▸ What to work on
Say how many lines below have "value" in them, giving the number alone.

--- Given records Enclosed Below ---

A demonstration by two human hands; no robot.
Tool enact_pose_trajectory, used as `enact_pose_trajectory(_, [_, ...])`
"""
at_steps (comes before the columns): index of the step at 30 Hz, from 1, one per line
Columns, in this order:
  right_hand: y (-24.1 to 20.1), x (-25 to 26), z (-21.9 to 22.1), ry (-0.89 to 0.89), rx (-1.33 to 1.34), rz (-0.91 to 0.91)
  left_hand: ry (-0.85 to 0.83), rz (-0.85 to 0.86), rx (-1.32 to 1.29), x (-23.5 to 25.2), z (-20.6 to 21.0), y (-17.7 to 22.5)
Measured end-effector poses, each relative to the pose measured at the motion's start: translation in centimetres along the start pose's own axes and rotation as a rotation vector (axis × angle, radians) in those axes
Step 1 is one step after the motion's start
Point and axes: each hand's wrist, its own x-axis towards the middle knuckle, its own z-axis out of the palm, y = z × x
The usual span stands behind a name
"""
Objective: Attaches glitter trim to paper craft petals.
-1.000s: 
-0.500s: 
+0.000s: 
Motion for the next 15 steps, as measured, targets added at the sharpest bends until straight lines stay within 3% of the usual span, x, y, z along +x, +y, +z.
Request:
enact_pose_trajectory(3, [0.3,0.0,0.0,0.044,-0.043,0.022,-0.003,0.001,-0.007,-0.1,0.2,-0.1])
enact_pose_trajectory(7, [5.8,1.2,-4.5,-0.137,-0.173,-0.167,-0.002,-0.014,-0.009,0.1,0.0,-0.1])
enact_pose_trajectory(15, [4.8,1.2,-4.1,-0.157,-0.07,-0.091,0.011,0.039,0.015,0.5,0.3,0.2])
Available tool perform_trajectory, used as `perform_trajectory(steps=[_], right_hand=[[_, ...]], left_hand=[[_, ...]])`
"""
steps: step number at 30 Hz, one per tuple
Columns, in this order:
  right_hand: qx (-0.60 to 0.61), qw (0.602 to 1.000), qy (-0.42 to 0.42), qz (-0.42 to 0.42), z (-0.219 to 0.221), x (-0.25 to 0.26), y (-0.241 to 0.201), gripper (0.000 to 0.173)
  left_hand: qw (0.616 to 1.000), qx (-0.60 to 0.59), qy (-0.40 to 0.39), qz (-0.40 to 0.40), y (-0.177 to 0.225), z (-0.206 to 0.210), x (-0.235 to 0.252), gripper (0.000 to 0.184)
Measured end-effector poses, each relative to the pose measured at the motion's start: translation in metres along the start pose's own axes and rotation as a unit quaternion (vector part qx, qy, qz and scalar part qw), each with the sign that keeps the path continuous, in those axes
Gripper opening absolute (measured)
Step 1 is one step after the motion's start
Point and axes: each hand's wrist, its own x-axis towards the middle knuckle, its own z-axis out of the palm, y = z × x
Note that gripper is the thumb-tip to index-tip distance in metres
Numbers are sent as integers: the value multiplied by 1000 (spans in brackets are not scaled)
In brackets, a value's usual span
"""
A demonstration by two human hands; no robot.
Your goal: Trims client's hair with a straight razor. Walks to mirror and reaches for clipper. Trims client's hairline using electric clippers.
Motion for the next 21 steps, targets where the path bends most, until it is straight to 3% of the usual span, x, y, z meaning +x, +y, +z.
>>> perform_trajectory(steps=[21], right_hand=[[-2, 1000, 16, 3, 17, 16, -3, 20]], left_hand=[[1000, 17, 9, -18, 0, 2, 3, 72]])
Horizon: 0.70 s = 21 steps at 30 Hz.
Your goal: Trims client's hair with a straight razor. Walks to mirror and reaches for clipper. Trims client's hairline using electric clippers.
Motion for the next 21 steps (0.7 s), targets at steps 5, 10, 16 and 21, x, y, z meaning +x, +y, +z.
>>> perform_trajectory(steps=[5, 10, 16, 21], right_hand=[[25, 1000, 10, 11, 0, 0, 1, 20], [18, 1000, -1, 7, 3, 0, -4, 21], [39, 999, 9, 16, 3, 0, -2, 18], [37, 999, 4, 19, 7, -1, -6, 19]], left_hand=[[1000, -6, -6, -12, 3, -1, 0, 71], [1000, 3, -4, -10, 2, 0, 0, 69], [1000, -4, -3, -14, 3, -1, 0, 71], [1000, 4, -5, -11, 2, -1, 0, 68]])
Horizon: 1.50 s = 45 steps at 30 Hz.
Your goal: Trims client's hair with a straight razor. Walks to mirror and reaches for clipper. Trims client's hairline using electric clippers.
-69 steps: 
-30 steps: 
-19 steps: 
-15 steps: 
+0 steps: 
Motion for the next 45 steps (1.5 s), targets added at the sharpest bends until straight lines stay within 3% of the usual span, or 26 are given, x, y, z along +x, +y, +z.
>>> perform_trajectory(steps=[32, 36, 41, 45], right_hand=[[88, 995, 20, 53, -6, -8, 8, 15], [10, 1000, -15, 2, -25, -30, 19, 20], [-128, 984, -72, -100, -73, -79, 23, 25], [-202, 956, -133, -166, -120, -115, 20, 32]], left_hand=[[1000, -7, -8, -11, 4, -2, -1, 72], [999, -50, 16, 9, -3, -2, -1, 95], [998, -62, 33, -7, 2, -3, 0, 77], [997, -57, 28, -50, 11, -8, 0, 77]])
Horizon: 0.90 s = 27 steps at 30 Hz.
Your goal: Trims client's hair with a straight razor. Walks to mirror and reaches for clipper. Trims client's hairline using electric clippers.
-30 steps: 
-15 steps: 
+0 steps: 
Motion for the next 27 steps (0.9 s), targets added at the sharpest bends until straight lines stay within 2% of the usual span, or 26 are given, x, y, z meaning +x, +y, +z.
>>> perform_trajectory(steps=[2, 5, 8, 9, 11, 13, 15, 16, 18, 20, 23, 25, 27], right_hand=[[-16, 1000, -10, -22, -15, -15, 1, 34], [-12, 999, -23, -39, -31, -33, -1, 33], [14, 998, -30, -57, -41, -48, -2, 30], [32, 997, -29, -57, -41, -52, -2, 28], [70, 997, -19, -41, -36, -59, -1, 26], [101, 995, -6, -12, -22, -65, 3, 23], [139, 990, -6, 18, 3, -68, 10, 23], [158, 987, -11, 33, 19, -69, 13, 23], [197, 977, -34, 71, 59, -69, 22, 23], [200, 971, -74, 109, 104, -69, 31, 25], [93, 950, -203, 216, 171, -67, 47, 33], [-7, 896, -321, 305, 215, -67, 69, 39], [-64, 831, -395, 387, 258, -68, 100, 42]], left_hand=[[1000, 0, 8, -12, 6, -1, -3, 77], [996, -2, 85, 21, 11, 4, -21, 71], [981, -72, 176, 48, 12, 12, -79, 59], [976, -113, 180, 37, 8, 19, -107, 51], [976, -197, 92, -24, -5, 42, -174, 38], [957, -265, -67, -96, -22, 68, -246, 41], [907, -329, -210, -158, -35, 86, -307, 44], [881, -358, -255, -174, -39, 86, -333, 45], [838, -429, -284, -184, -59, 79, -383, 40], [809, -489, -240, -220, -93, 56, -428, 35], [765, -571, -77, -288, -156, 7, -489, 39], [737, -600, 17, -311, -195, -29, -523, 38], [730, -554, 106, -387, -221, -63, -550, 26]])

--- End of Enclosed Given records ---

▸ Solution to the exercise
2